Follicular lymphoma (FL) with plasmacytic differentiation, characterized by the presence of clonally related light chain-restricted plasmacytoid cells, is a rare phenomenon that accounts for <5 % of follicular lymphoma cases.40 Like normal germinal center B-cells, FL B-cells can demonstrate post-follicular maturation (plasma cells and memory B-cells) that down regulate expression of germinal center markers CD10 and BCL6. Two distinct types of follicular lymphoma with plasmacytic differentiation have been described.41 One type shows typical FL morphology with t(14;18) IGH::BCL2, with post-follicular maturation of plasma cells distributed in interfollicular areas. The second type shows FL lacking t(14;18) IGH::BCL2, with plasma cells distributed in perifollicular and intrafollicular areas. In such cases, the neoplastic B-lymphocytes show variable expression of germinal center markers, including frequent lack of CD10 and retained BCL6 expression. In cases with BCL2 rearrangement, the aberration is expected in both CD138-positive plasma cells and CD138-negative lymphoid cell populations.

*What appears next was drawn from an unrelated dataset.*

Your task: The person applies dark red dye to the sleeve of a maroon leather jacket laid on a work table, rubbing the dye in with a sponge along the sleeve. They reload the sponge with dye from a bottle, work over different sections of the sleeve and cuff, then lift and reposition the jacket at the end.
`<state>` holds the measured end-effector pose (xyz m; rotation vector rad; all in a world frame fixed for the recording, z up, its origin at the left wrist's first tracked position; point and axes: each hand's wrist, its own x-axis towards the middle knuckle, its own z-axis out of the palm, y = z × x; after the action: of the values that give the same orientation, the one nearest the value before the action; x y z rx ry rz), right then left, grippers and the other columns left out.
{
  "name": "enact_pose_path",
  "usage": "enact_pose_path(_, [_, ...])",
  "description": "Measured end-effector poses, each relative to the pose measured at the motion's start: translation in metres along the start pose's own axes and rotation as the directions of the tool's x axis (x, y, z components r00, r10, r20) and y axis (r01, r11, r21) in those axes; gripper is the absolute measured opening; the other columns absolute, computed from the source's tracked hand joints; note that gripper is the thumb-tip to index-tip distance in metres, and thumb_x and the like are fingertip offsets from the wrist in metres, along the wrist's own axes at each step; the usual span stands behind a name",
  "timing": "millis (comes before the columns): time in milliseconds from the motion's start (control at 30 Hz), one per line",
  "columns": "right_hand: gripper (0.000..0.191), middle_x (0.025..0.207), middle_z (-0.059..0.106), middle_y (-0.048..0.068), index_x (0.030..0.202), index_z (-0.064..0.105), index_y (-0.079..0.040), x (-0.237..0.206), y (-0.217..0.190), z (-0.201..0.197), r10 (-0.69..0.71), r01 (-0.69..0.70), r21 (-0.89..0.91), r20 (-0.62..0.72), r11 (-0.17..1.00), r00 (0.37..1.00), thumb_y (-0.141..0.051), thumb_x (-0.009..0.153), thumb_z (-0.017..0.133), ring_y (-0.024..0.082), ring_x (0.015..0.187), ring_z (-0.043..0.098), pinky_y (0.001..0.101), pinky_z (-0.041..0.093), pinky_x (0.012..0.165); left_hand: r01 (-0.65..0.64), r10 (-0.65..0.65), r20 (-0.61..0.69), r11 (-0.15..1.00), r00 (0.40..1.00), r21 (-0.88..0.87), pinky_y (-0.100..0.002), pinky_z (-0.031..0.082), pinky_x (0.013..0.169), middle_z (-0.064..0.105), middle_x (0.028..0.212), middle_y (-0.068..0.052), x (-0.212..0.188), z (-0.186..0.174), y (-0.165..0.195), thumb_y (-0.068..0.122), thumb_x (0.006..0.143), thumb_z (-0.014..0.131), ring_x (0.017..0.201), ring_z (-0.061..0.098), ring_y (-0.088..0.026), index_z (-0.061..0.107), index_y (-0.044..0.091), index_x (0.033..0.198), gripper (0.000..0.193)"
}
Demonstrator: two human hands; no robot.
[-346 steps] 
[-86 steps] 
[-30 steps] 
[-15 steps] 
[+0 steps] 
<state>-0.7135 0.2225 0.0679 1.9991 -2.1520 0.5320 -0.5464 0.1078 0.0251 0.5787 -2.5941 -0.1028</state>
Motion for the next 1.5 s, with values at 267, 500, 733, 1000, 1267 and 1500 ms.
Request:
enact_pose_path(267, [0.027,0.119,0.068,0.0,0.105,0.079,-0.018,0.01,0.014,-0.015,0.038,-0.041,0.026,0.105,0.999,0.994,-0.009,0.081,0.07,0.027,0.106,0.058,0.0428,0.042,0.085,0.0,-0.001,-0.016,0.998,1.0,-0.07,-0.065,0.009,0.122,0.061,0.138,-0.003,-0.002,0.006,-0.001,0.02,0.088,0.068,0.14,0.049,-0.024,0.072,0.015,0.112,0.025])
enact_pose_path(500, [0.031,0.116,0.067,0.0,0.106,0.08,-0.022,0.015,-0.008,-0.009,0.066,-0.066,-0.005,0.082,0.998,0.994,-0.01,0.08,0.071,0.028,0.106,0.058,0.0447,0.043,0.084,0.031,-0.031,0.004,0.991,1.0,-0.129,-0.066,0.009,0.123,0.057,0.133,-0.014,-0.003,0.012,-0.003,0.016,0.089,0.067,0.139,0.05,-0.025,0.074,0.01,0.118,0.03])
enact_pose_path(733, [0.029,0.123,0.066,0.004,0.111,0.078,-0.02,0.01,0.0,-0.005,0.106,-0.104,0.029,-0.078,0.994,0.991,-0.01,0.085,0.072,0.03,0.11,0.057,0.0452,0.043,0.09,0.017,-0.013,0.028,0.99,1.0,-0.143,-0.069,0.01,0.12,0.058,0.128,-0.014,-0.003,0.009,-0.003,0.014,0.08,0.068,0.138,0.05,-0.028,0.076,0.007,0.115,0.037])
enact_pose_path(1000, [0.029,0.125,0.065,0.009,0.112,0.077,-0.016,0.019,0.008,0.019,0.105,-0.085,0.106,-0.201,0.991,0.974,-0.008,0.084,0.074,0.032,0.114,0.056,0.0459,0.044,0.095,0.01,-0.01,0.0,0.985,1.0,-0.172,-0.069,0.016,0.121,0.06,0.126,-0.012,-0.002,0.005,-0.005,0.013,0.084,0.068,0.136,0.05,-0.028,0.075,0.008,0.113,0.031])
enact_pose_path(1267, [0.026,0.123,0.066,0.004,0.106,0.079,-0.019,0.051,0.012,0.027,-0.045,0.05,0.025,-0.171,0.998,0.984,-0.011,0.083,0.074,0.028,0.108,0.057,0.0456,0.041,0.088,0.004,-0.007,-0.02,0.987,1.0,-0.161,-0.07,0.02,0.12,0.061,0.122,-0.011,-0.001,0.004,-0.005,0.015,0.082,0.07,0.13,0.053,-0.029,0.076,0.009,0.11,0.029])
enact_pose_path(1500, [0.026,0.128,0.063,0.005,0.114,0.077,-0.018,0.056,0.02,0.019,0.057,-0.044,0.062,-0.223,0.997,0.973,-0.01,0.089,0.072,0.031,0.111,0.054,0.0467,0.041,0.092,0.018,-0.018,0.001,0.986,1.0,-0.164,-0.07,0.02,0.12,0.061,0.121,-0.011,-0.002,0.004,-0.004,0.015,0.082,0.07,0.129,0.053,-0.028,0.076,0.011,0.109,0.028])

In most cases described in the literature, the predominant population are mature lymphocytes typical of follicular lymphoma with a smaller subset of light-chain restricted plasma cells. Typical multiple myeloma clinical presentation is not expected in the setting of FL with plasmacytic differentiation and nodal disease is expected. The neoplastic plasma cells in follicular lymphoma with plasmacytic differentiation should lack the common multiple myeloma aberrations (e.g., CD19-, CD45-, CD56+).41 Rare cases have been reported of FL with plasmacytic differentiation that initially presented with numerous light chain-restricted plasma cells on initial iliac crest biopsy that was originally misdiagnosed as a plasma cell neoplasm, but ultimately showed FL with plasmacytic differentiation on subsequent lymph node biopsy.41

Most MCL are thought to arise from pre-germinal center naïve B-cells that localize to primary lymphoid follicles and mantle zones of B-cells that harbor t(11;14)(q13;q32) CCND1::IGH. MCL with plasmacytic differentiation has been reported in few case reports and small case series. Most cases present with typical MCL pathology such as nodal involvement by neoplastic small lymphocytes with nodular and mantle-zone growth patterns.23 Clonal plasma cells are expected in MCL with plasmacytic differentiation to be present in clusters within tumor nodules and within reactive germinal centers. The lymphoma B-cells and plasma cells are clonally related and harbor t(11;14)(q13;q32) CCND1::IGH.

In the era of targeted therapy (e.g., monoclonal antibodies, CAR-T, bispecific T-cell engager, etc.), diagnostic challenges may arise when B-cell directed agents are utilized, especially in follow-up samples. In patients with B-cell lymphomas with plasmacytic differentiation who are treated with agents such as anti-CD20 (e.g., rituximab, obinutuzumab, etc.) following initial diagnosis may have limited effects on the plasmacytic component (Fig. 7). At follow-up, samples may only show residual neoplastic, CD19(+), light chain-restricted plasma cells that can mimic a plasma cell neoplasm. Careful review of clinical history and immunophenotype is important in order to render an accurate diagnosis, particularly if the patient is new to your practice following prior diagnosis and therapy. These plasma cells are expected to lack aberrant biomarker expression typically seen in multiple myeloma as previously described (Fig. 2).